– Послушай, дорогой, – начала она. – Я хочу, чтобы ты посмотрел на меня.
Сын опустился рядом с ней на колени. Его глаза лучились доверием к матери. Он поверит всему, что она скажет. Боже, с какой силой на нее давит мучительный груз ответственности!
– Существуют вещи правильные и неправильные.
Мальчик кивнул.
– Да, я знаю, мама. Ты мне говорила об этом. Я помню.
Мэгги взяла в руки «Бхагавад-гиту».
– В том, что касается религии, это – неправильно.
Глаза Джесса тотчас вспыхнули обидой, а ее собственное сердце пронзила душевая боль. Но нет, она должна отмести прочь сомнения. Господь никогда не простит ей того, что она допустила неверие сына.
– Джесс, истинная вера приходит к нам, прежде всего, в виде Ветхого Завета, которому тебя учит равви Диена. Но с человечеством Бог говорит чрез Новый Завет.
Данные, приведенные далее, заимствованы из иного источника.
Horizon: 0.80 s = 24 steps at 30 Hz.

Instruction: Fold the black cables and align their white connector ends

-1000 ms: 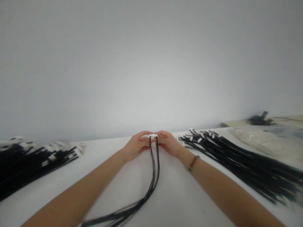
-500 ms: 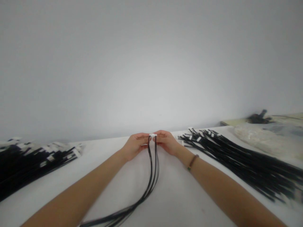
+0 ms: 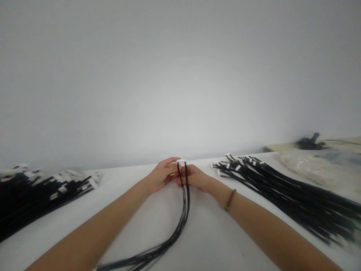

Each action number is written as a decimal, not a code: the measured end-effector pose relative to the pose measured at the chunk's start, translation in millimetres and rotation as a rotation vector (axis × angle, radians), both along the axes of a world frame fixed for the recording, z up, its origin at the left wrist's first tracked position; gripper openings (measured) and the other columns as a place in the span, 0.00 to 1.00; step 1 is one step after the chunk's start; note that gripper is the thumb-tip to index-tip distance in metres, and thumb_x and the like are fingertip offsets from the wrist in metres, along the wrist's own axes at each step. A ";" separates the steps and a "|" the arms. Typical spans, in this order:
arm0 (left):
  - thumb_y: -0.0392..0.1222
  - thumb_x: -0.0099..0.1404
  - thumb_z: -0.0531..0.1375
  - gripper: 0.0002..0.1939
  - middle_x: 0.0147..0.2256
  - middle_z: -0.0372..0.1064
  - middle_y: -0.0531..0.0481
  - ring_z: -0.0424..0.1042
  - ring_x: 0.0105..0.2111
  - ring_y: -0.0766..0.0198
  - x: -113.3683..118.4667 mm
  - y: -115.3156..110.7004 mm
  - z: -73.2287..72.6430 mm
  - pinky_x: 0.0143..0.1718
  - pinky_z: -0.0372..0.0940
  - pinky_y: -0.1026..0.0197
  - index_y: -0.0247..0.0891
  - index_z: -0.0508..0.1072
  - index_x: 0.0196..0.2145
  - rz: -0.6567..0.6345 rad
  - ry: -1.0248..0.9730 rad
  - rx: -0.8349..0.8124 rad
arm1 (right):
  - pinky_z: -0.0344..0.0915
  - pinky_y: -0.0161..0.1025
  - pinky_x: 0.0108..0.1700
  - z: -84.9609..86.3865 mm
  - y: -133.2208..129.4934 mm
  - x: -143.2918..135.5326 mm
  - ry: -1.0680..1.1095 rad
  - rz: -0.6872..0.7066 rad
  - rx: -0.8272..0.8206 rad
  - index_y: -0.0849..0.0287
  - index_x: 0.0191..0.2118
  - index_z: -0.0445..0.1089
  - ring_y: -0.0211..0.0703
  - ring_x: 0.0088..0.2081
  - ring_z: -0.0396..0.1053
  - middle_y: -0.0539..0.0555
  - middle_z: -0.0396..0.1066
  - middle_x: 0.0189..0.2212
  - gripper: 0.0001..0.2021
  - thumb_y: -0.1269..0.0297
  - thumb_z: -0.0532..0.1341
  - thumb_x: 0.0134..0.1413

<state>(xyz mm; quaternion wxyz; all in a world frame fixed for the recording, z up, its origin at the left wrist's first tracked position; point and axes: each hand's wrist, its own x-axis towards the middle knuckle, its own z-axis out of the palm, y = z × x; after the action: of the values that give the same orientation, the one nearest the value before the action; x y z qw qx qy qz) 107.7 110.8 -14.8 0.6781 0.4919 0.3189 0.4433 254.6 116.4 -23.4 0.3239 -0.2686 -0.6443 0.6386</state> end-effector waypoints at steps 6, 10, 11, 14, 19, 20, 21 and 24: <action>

Христианство – это правильная религия, Джесс.
Мальчик ответил ей удивленным взглядом.
– Ты не считаешь «Бхагавад-гиту» прекрасной?
– Даже если что-то прекрасно, то это вовсе не значит, что оно правильно или хорошо для тебя.
Джесс посмотрел на книгу и тихо спросил:
– Ты можешь назвать мне пример?
Мэгги на мгновение закрыла глаза, мысленно упрекнув Господа, что тот допустил существование многих религий, и задумалась. Что же было прекрасным, но нехорошим? А когда вновь открыла глаза, то обратила взгляд на бескрайнюю гладь озера.
– Озеро прекрасно. Но если ты окажешься на его середине без лодки, то оно убьет тебя, то есть ты утонешь; так что в каком-то смысле оно плохое.
Сказав эти слова, она тотчас исполнилась гордостью за то, что нашла удачный, по ее мнению, пример. Но в следующее мгновение Джесс произнес.
– Мам, так что же мне делать?
Этот вопрос вселил в нее новое беспокойство; тем не менее она спокойно ответила:
– Я не хочу, чтобы ты читал эту книгу, Джесс.
Мальчик молча встал и бросил книгу в озеро.
– И еще я не хочу, чтобы ты увлекался астрологией.
– Не буду, – торжественно пообещал Джесс. – Ti voglio bene.
От его голоса, исполненного глубокой и искренней любовью, у Мэгги перехватило дыхание. Нет, конечно, Джессу было жаль расставаться с книгой. Без единого признака сопротивления или сожаления он разделся до купальных трусов и произнес: «Ti voglio tanto bene, мама!» Его любимая книга тем временем намокала и погружалась на дно озера. Кто еще мог бы так любить ее? Кто еще, кроме Иисуса?
Джесс соскочил с веранды на землю и крикнул:
– Ti voglio tanto tanto bene!
Мэгги поняла, что может расплакаться в любую секунду.
– Ti voglio tanto bene, Джесс.
Сын натянул на себя спасательный жилет, оттолкнул лодку от берега и, запрыгнув в нее, поднял небольшой парус.
– Мама, ti voglio proprio bene![5] – радостно крикнул он.
Эти слова прозвучали с взрывной интонацией итальянских мальчишек, живущих по соседству. Джесс слышал, как они говорят, и успешно имитировал их голоса. Порой он даже употреблял некоторые выражения, которые считались непристойными. Однажды Антонелла сказала ему, что они означают. Сам Джесс никогда не просился за пределы виллы и не высказывал желания играть с ровесниками, как будто понимал, что его судьба не похожа на судьбу этих мальчишек.
– Ti voglio proprio bene, – прошептала в ответ Мэгги, хотя внутри ее терзали сомнения.
Господи, как же это трудно – будучи взращенной в баптистской вере, посещать церковь католическую, воспитывать ребенка-еврея и столкнуться с учением Кришны! Господь как будто недоглядел, допустив наличие такого огромного количества книг, когда даже глупцу достаточно только одной, самой правильной. Какой именно, задался бы вопросом кто-то, но только не Мэгги. Ведь у нее имелось доказательство в лице собственного сына. Только глупец усомнился бы в том, что он – истинный агнец Божий. Сострадательный дух. Простой ум. Послушный. Неземной в своей любви.
Не сводя глаз с сына, Мэгги встала и направилась в лодочный домик. Там она взяла телефон и, набрав номер Антонеллы, принялась ждать, постукивая мыском ноги по полу, когда та ответит.
– Слушаю! – раздался в трубке голос Антонелла.
– Антонелла, это я.
– Mi dispiace, signora. Vengo subito[6].
– Все в порядке. Ты не опоздала. Я попрошу тебя, позвони Симону.